Все названные нами соответствия работают и во многих других лирических системах, которые мы привлекаем для сравнения в рамках нашей работы, но порождаемые функцией «Я» поэтические значения будут отличны от пастернаковских, так как будут различны концептуальные МТР, составляющие сущность этой функции. Может быть отличен от пастернаковского и порядок соответствий. Однако только в пастернаковской системе происходит разрешение всех названных нами оппозиций, что связано с особенностями его креативного мышления.
Особый интерес в системе Пастернака представляет второе соотношение «Я ? ЛЮБОВЬ», которое стоит за единой концепцией женского образа поэта.
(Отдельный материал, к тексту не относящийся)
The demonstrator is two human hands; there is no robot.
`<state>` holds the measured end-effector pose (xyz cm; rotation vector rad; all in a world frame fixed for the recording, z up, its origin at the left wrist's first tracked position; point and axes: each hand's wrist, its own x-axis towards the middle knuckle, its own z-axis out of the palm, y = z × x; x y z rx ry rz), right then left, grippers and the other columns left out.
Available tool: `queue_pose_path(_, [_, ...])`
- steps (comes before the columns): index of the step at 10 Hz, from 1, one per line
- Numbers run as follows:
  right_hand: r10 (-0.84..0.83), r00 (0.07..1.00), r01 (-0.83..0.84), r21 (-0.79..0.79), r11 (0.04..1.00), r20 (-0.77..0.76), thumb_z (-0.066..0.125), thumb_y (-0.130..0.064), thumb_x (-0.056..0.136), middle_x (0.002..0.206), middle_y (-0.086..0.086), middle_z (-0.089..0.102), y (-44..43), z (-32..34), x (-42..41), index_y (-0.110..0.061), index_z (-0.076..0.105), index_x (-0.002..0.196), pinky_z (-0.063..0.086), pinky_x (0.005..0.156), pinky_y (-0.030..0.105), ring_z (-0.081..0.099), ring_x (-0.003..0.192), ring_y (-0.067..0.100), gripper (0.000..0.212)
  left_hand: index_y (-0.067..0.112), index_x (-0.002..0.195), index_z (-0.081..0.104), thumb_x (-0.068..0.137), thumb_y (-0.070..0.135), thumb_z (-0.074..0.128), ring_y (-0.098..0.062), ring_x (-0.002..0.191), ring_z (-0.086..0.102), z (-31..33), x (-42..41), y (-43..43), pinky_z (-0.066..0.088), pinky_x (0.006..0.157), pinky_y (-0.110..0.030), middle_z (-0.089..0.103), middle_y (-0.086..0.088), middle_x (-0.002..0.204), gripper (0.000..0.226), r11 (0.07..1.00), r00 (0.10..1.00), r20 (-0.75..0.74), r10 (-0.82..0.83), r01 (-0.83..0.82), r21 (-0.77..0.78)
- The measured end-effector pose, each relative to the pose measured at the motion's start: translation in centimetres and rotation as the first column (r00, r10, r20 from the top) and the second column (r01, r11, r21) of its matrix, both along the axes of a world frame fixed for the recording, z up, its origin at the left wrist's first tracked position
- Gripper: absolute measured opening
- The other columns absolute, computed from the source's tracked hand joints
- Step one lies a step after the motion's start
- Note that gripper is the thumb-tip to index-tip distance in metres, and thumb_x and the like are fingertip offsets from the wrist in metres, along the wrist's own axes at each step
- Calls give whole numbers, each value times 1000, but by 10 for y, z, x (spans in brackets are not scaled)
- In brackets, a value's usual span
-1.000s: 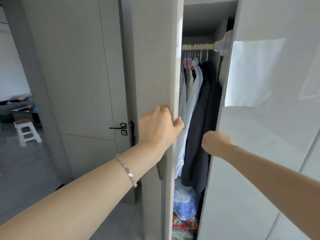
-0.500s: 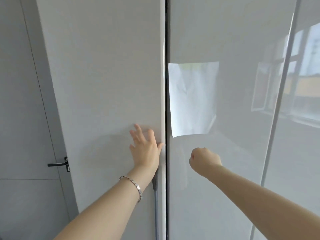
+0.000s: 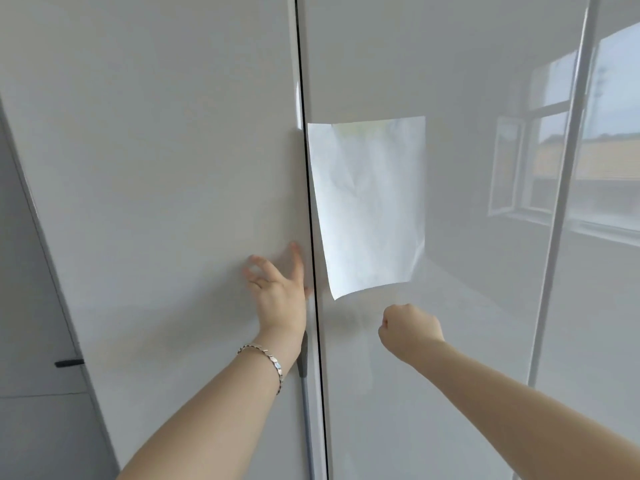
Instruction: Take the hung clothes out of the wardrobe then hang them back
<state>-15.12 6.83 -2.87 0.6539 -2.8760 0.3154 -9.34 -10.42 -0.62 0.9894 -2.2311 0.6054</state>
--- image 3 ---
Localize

Для расшифровки основ этого инвариантного образа необходимо знание всех текстов поэта, включая его письма и ранние опыты.
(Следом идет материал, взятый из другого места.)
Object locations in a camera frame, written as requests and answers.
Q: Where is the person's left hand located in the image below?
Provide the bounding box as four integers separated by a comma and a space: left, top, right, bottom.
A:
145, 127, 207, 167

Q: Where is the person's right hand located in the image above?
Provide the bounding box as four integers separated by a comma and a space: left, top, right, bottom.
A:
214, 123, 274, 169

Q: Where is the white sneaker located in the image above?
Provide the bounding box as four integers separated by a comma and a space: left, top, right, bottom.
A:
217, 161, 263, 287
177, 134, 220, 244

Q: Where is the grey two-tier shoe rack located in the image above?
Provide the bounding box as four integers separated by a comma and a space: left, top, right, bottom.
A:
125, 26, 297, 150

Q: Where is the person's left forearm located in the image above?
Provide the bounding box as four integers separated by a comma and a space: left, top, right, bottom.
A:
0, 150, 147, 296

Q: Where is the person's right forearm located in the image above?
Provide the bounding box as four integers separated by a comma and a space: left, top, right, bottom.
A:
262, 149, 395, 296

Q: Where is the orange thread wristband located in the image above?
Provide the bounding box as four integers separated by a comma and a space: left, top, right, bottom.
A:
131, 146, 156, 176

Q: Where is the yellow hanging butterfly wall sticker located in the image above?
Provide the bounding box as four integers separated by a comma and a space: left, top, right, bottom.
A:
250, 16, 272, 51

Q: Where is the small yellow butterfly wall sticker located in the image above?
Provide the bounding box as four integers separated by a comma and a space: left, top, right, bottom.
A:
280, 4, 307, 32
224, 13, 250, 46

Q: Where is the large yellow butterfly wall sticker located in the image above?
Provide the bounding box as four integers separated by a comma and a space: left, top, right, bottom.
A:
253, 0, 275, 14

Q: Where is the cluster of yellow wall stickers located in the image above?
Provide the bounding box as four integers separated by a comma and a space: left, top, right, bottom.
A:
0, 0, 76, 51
Как писал Мандельштам [2, 138], «лирический поэт, по природе своей, двуполое существо, способное к бесчисленным расщеплениям во имя внутреннего диалога». И вторая половина пастернаковского «Я» воплощается в женское начало — Жизнь и Природу. И Елена-Девочка «Сестры моей — жизни», и Женя Люверс как «детство внутреннего мира» [Переписка, 31], и героиня набросков о Реликвимини, и Лара «Доктора Живаго» — женские «двойники», «близнецы» Пастернака, что выявляет последняя книга стихов «Когда разгуляется» («КР»). Ср.: Это ведь двойники <…>. И теперь они оба Точно брат и сестра («Вакханалия», 1956). «Сестра» является олицетворением всей природы, жизни, творчества. Сам же поэт воспринимает раздвоенность/слитность отношения «Я — „Сестра моя — жизнь“» как дождевую капельку, которая Цела, не дробится, их две еще Целующихся и пьющих. <…> И не разлучатся, хоть режьте. Корень «Жизни» объединяет «Сестру мою — жизнь» и «Доктора Живаго», связывая в единую «книгу жизни» все творчество Пастернака.
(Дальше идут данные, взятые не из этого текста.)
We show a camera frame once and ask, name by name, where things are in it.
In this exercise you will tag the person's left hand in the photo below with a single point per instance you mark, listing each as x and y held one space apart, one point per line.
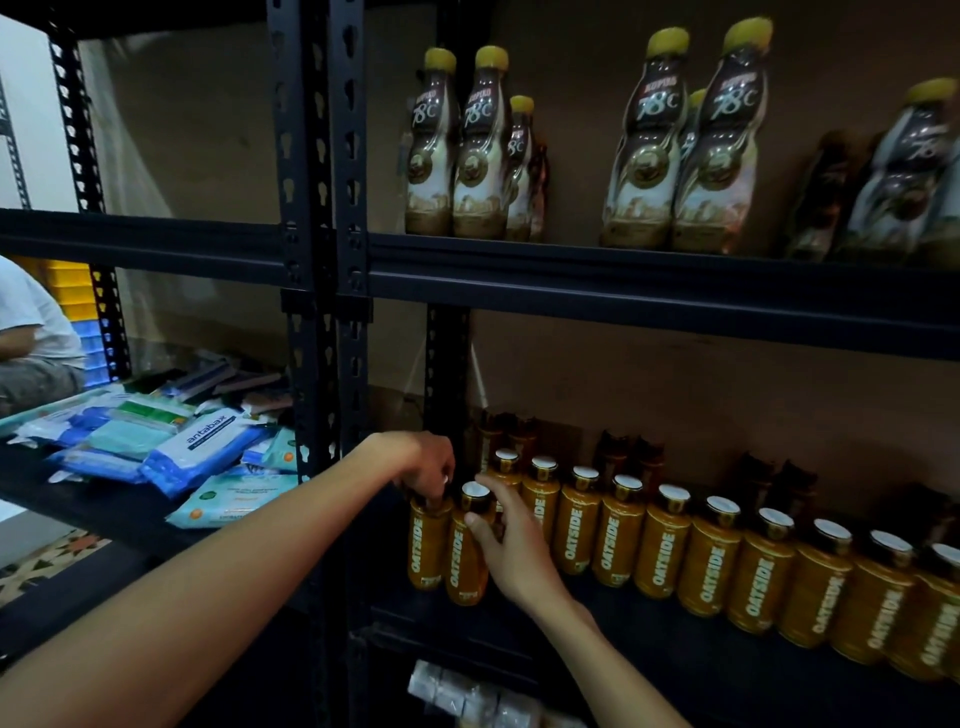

Вспомним эпиграф книги «СМЖ» (см. с. 35). Во-первых, эпиграф подчеркивает божественное, небесное происхождение любви и творчества, или любви как творчества, которые возникают на небе и, как гроза, застилают жертвенным дымом глаза и тучи. Во-вторых, эпиграф подчеркивает игровой характер поэзии, при котором «женская фигура» привносится в жизнь поэтическим «Я», что обнажает метаморфозы женской формы у Пастернака. Поэтическая игра сродни драме внутри «памяти», где «… всю тебя, от гребенок до ног, Как трагик в провинции драму Шекспирову, Носил я с собою и знал назубок, Шатался по городу и репетировал» («Марбург»). И в том же ряду: И память — в пятнах икр и щек, И рук, и губ, и глаз («СМЖ»), Полностью облик Девочки возникает у Пастернака в «ДЖ»: Пока тебя помнят вгибы локтей моих, пока ты еще на руках и губах моих, я побуду с тобой <…>. Я положу черты твои на бумагу, как после страшной бури, взрывающей море до основания… [3, 446]. Здесь же мы получаем мета-текстовую интерпретацию образа Девочки: Тот юношеский первообраз, который на всю жизнь складывается у каждого и потом навсегда служит и кажется ему внутренним лицом, его личностью, во всей первоначальной силе пробуждался в нем и заставлял природу, лес, вечернюю зарю и все видимое преображаться в такое же первоначальное и всеохватывающее подобие девочки. «Лара!» закрыв глаза, полушептал или мысленно обращался он ко всей жизни, ко всей божьей земле, ко всему расстилавшемуся перед ним, солнцем озаренному пространству [3, 339].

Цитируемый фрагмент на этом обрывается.